Task statement: Restrict the output to the lines below starting at the one that contains "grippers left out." and ending at the one that contains "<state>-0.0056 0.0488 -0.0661", and restate them word for word, both ends included.
[Dataset records]
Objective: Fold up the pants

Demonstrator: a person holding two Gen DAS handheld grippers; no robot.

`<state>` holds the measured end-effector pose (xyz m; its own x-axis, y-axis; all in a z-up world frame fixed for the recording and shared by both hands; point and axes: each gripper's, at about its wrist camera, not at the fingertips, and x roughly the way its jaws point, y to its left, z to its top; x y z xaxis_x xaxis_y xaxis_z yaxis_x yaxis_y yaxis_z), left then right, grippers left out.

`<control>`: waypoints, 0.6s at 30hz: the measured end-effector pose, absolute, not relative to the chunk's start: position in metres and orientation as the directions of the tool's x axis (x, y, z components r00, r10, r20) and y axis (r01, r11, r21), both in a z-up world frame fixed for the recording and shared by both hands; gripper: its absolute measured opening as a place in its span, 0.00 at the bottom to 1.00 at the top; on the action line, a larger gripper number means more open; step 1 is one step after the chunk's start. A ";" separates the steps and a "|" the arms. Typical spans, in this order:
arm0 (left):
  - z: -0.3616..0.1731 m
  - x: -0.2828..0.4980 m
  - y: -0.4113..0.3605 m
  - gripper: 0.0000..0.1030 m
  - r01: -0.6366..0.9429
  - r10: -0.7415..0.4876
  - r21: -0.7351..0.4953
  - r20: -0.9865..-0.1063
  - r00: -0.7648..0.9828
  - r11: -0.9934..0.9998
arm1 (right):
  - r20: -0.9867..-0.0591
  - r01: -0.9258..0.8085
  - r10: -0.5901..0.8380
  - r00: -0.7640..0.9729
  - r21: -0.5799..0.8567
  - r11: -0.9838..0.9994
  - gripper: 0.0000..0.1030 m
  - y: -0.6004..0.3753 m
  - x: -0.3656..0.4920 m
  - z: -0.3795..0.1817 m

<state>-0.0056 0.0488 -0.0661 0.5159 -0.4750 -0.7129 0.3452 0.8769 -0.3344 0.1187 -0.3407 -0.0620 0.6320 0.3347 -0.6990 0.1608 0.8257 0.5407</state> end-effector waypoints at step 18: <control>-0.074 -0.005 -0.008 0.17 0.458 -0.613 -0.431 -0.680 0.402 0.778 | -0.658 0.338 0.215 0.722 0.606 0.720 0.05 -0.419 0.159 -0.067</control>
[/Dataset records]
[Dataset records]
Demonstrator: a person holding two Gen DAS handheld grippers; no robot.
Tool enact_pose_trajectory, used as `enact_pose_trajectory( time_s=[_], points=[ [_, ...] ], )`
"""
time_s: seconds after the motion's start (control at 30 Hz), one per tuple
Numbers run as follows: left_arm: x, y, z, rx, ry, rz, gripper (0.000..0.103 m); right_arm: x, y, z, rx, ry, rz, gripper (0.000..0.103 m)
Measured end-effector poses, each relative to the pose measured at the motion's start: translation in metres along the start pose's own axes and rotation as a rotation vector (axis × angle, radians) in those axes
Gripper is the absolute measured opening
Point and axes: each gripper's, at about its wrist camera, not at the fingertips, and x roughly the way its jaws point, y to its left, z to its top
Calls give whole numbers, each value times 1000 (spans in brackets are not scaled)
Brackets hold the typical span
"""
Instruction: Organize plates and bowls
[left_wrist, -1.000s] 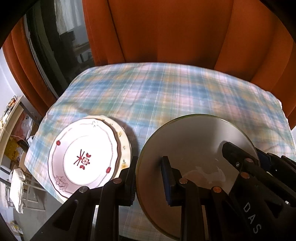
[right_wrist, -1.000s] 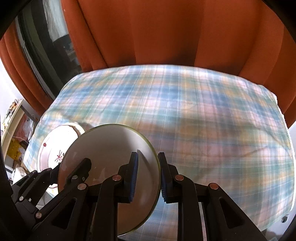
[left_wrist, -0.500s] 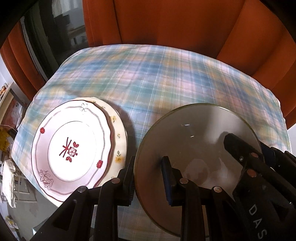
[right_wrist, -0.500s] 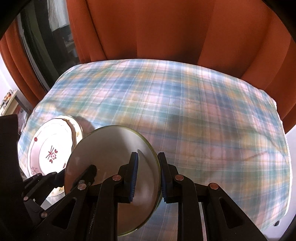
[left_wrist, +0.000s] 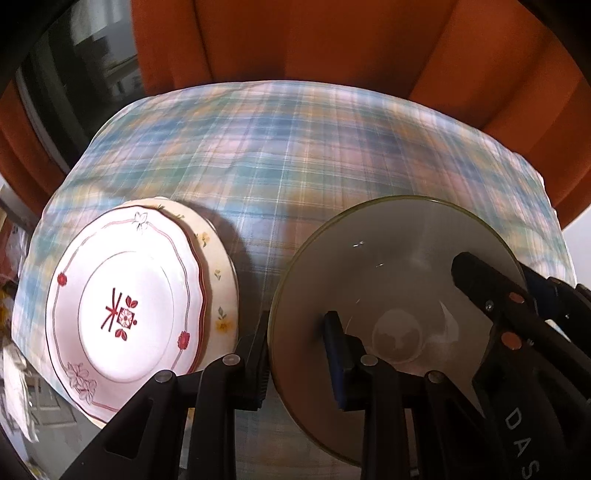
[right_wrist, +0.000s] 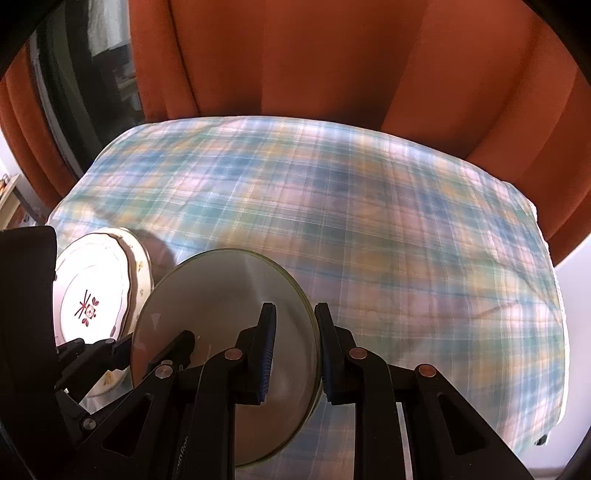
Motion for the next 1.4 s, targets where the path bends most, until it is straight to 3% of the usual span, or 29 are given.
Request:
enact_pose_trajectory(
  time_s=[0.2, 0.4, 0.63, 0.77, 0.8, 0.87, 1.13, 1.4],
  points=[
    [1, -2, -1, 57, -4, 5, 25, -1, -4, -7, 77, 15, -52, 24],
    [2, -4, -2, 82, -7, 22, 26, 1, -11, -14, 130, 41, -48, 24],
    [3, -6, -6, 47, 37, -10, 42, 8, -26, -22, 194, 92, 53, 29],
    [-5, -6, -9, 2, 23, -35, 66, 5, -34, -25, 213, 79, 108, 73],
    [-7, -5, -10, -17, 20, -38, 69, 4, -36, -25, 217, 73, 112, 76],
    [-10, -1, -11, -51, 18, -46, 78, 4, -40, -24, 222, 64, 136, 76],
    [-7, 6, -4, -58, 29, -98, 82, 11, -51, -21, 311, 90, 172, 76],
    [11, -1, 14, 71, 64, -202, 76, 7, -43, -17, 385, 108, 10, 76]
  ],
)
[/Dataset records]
Task output:
`<state>` holds the measured end-effector pose (xyz m; its own x-axis, y-axis; all in a z-up world frame fixed for the recording and shared by both hands; point and axes: each gripper's, at about its wrist camera, not at the fingertips, and x roughly the way its jaws point, y to its left, z to its top; x y z xaxis_x xaxis_y xaxis_z yaxis_x yaxis_y yaxis_z), left then right, grippers left out.

`<control>`: waypoints, 0.6s at 30hz: the measured end-effector pose, absolute, not relative to the chunk's start: position in metres and orientation as the directions of the tool's x axis (x, y, z components r00, r10, r20) and y axis (r01, r11, r21), both in a z-up world frame fixed for the recording and shared by both hands; gripper: its absolute measured opening as a place in its span, 0.00 at the bottom to 1.00 at the top; on the action line, a larger gripper number means more open; step 1 is one step after the chunk's start. A ";" separates the steps and a "|" the arms. Typical spans, in this order:
arm0 (left):
  - z: -0.3616..0.1731 m
  - x: -0.2828..0.4980 m
  - y: -0.4113..0.3605 m
  - gripper: 0.0000..0.1030 m
  - r01: -0.6366..0.9429
  - r10: -0.7415..0.4876
  - r21: -0.7351..0.4953
  - r20: -0.9865..-0.1063
  - r00: -0.7648..0.9828
  - r11: -0.9934..0.9998
arm1 (right):
  - r20: -0.9867..-0.0591
  - r01: -0.9258..0.8085
  - r10: -0.5901..0.8380
  - r00: -0.7640..0.9729
  - r21: -0.5799..0.8567
  - r11: -0.9838..0.9994
  - gripper: 0.0000..0.1030 m
  - y: -0.6004..0.3753 m
  - x: -0.3656..0.4920 m
  - z: -0.3795..0.1817 m

<state>-0.0056 0.0488 -0.0661 0.5159 -0.4750 -0.7129 0.3452 0.8769 -0.3344 0.1187 -0.3407 -0.0620 0.6320 0.3347 -0.6990 0.1608 0.8257 0.5407</state> end-effector waypoints at step 18: <control>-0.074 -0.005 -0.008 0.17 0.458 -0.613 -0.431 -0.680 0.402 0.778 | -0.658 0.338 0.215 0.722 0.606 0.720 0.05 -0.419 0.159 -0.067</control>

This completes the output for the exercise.